What is being asked: Print all the data, keeping every line exactly as it is.

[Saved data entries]
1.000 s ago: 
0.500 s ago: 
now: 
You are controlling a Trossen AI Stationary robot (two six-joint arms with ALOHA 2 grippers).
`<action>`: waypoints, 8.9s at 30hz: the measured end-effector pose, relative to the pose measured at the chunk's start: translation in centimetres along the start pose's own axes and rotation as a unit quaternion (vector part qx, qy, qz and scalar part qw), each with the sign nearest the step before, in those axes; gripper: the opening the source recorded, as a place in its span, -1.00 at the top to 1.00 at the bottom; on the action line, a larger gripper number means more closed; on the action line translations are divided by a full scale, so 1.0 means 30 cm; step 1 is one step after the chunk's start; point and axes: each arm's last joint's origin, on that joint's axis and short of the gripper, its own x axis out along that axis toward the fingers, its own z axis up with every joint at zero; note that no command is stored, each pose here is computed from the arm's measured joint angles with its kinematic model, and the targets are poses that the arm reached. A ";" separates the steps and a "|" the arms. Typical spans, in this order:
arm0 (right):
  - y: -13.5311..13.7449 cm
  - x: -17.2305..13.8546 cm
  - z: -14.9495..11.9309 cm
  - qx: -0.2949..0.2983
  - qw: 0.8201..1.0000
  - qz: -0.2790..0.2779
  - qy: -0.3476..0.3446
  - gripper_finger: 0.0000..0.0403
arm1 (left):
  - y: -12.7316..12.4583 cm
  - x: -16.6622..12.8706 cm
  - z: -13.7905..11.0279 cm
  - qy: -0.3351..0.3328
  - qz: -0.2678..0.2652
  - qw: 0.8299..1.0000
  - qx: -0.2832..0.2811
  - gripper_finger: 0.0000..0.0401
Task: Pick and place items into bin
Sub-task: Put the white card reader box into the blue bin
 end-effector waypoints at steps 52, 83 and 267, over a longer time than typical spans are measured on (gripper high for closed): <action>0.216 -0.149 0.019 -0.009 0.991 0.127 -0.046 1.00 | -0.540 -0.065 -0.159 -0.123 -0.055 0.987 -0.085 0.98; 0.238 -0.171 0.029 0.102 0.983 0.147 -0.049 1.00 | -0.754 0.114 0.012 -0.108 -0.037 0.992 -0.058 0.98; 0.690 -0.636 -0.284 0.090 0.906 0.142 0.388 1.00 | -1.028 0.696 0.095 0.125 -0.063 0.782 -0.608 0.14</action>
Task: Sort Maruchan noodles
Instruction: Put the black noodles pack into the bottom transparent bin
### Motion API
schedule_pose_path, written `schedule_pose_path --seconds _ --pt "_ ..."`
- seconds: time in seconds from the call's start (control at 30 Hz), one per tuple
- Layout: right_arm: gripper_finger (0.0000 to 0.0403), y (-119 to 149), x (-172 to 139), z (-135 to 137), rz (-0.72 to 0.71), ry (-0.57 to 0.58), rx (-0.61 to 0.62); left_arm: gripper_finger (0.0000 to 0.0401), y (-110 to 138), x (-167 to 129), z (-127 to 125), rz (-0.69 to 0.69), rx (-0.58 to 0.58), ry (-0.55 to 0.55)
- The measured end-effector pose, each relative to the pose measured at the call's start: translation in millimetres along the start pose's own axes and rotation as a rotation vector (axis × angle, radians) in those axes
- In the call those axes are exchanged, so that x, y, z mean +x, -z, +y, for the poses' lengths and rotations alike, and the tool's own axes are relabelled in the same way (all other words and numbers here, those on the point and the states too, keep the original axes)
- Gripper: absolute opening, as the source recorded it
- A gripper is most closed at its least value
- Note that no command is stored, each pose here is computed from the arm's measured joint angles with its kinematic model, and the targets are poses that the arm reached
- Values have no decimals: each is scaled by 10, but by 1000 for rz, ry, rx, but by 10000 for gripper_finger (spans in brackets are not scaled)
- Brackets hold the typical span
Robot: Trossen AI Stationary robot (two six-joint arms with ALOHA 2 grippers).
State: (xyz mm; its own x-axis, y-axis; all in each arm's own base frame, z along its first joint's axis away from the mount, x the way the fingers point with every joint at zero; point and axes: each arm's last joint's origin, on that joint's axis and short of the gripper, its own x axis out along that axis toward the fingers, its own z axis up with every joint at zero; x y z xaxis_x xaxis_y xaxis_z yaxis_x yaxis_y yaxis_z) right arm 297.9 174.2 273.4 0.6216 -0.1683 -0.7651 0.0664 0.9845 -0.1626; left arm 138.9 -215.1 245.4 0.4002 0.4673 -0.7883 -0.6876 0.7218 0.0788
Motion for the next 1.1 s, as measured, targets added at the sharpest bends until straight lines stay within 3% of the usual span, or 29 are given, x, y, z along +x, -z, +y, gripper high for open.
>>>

Answer space:
1.000 s ago: 
0.500 s ago: 
now: 
You are controlling a Trossen AI Stationary robot (two six-joint arms with ALOHA 2 grippers).
`<action>`: waypoints, 8.9s at 30hz: the measured end-effector pose, relative to the pose measured at the chunk's start: translation in centimetres along the start pose's own axes and rotation as a unit quaternion (vector part qx, qy, qz and scalar part qw), each with the sign nearest the step before, in those axes; gripper: the opening the source recorded, as a place in its span, -1.00 at the top to 1.00 at the bottom; on the action line, a larger gripper number means more closed; on the action line translations are divided by a full scale, so 1.0 means 30 cm; step 1 is one step after the chunk's start; point and axes: each arm's last joint's origin, on that joint's axis and short of the gripper, its own x axis out along that axis toward the fingers, its own z axis up with every joint at zero; note that no command is stored, each pose here is computed from the arm's measured joint angles with its kinematic model, and the targets are poses that the arm reached. A ";" separates the steps and a "|" the arms. Typical spans, in this order:
arm0 (right):
  - y: -13.5311..13.7449 cm
  - x: -17.2305..13.8546 cm
  - z: -14.9495..11.9309 cm
  - qx: -0.2949..0.2983
  - qw: 0.8201..1.0000
  - qz: -0.2790..0.2779
  - qy: -0.3476..0.3446
  - gripper_finger: 0.0000..0.0403
arm1 (left):
  - y: -12.7316..12.4583 cm
  - x: -16.6622..12.8706 cm
  - z: -13.7905..11.0279 cm
  - qy: -0.3351..0.3328
  - qz: -0.2678..0.2652
  - qw: 0.8299..1.0000
  - qx: -0.2832..0.2811
  - gripper_finger: 0.0000..0.0401
Task: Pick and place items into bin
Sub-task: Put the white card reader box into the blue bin
 end-effector waypoints at steps 52, 83 and 267, over a longer time than typical spans are measured on (gripper high for closed): <action>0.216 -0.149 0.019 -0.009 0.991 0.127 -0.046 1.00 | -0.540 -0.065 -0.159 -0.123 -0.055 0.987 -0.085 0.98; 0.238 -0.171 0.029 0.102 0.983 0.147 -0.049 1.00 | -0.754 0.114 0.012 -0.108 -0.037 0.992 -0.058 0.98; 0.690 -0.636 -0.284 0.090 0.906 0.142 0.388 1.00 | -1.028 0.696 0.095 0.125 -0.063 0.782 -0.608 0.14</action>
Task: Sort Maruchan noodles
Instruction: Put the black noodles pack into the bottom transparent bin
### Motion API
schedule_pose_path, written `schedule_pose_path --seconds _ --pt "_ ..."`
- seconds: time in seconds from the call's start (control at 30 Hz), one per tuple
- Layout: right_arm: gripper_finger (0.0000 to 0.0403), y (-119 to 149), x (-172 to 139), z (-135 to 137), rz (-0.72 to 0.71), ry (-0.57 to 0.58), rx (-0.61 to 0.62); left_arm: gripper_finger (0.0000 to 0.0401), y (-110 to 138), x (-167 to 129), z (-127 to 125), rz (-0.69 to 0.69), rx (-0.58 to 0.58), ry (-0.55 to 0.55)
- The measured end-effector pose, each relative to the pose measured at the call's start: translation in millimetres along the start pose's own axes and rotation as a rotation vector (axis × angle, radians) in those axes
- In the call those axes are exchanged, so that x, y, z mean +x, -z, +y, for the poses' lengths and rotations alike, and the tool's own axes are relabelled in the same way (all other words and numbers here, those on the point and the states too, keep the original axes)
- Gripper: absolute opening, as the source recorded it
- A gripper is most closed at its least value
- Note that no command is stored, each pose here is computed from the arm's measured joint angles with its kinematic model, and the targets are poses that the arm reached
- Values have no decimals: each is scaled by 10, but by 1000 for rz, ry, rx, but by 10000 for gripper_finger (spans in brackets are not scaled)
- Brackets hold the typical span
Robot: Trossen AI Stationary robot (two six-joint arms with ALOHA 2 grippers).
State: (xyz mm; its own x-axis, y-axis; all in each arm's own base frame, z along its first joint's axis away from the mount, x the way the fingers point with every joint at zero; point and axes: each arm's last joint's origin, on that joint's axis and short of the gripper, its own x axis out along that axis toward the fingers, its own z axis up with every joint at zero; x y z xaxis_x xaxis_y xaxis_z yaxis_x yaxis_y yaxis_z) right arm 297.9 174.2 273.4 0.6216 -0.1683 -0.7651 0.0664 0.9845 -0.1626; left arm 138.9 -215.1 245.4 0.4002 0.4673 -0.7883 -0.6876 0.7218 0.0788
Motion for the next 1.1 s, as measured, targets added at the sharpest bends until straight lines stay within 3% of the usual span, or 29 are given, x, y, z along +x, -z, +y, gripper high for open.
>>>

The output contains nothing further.